Project for what will be the dreamed-of Natural History Museum of the Brazilian Creationist Society (SCB) in the future. (Photo: Atrium Architecture and Design)
Brazil | Michelson Borges

The Brazilian Creationist Society (SCB) will complete 50 years in 2022. Its history is linked to the pioneering spirit of the family of engineer Ruy Carlos de Camargo Vieira, now 92 years old, with the support of Francisco Batista de Mello, Nahor Neves de Souza Júnior, Humberto Ricci, and other Adventists from São Carlos, São Paulo. They took the first steps towards the formation of the entity that promotes creationism in the country. Over the decades, several other people have used their knowledge and talents in this cause.

 

A Historical Passion for Science and Faith

 

The idea of organizing a creationist entity, at the end of 1971, is directly linked to a cultural week organized the previous year in São Carlos by Pastor Leondenis Vendramin, then a district pastor in that city. At this event, several lecturers, mostly professors from the former Adventist Teaching Institute (today the Adventist University Center of São Paulo [UNASPnasp], São Paulo campus), were invited to discuss subjects of cultural and scientific interest.

 

It was during this event that another important figure came on the scene: the mathematician Orlando Rubem Ritter. He was honored by SCB as the pioneer of creationism in Brazil in August 2011 in Curitiba. During the 1970 Cultural Week, Professor Ritter presented a lecture on dating with radioactive carbon. At the end of his talk, he indicated a critical bibliography on the subject, mentioning the Creation Research Society. This was a North American creationist organization, founded about ten years ago, that published its quarterly journal with very well-reasoned articles.

 

Part of the entity's publications, which includes books, magazines, and other materials  (Photo: Disclosure)

Part of the entity's publications, which includes books, magazines, and other materials (Photo: Disclosure)

The impact of this contact between Professor Ritter and the future editors of the Revista Criacionista (Ruy Vieira and his son Rui) inspired them to publish, initially, translations into Portuguese of articles from that periodical in the United States. "In this way," says Ruy, "with the initial support provided by Professor Ritter, and with the support of the Creation Research Society, which authorized the translation of the articles, it was possible to informally establish the Brazilian Creationist Society."

 

However, the beginning of SCB's activities occurred only in April 1972, with the launching of the 500 copies of the first issue of the Creationist Leaf (which was then renamed Creationist Magazine and, in 2022, reached its 102nd issue).
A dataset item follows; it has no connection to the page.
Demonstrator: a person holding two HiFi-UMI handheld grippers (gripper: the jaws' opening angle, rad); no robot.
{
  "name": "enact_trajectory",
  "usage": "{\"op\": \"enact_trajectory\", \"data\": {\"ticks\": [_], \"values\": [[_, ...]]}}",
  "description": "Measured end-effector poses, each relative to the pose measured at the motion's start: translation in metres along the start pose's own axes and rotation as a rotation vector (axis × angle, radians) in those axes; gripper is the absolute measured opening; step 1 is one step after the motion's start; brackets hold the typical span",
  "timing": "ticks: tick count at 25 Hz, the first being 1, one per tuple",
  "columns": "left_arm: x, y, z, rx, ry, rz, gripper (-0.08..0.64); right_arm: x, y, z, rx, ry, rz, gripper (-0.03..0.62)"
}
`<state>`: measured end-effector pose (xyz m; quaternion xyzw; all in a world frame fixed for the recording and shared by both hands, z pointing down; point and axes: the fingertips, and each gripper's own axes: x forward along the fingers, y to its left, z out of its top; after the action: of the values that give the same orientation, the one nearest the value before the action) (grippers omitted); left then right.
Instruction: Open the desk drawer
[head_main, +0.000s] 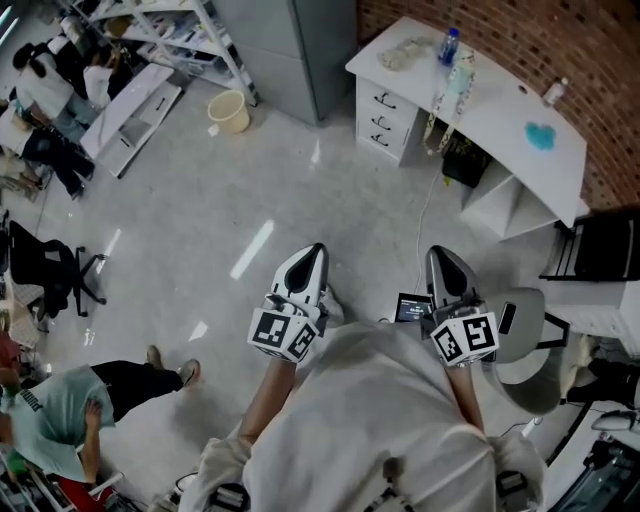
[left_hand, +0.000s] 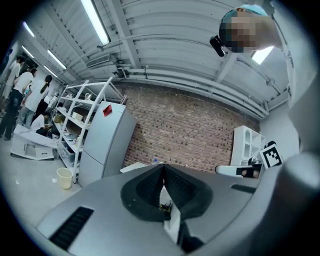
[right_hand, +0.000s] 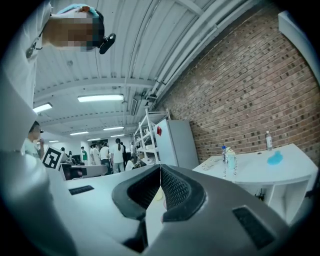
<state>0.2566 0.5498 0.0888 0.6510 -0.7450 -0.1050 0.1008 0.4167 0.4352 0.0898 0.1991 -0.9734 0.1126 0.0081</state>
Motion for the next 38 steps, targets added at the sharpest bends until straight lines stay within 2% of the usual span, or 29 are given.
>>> {"op": "enact_trajectory", "data": {"ticks": [12,21,26,31,38], "values": [[0.039,0.102,0.032,0.003,0.03,-0.116,0.008,0.116,0.042,0.002,-0.001,0.025,-0.06,0.027],[0.041,0.163,0.029,-0.05,0.039,-0.076,0.008,0.171,0.065,-0.008,-0.02,0.044,-0.04,0.028],[0.078,0.176,0.026,-0.065,0.065,-0.094,0.008,0.194,0.04,-0.012,0.006,0.065,-0.069,0.028],[0.134,0.185,0.031,-0.059,0.077,-0.098,0.008,0.232,-0.006,-0.016,0.051,0.077,-0.089,0.028],[0.227,0.206,0.051,-0.003,0.078,-0.091,0.008,0.305,-0.075,0.015,0.061,0.033,-0.064,0.028]]}}
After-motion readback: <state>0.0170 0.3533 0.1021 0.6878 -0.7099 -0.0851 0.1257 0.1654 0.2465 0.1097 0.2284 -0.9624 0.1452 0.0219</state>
In the early 1990s, the SCB headquarters was transferred from the interior of São Paulo to Brasilia. This move marked a phase of many advances for the entity. Besides improvements in the Revista Criacionista, several books began to be published, and videos, educational kits, and posters were produced. In this period, a series of lectures to divulge creationism also began in several Brazilian capitals: seminars that were entitled "The Philosophy of Origins."

 

Founding and Expansion

 

In 2000, SCB was formalized as a non-profit legal entity, with 59 founding members. Some years later, its administrative headquarters was inaugurated in its own room, and in 2004, the ribbon was cut at the inauguration of its cultural center in Brasilia.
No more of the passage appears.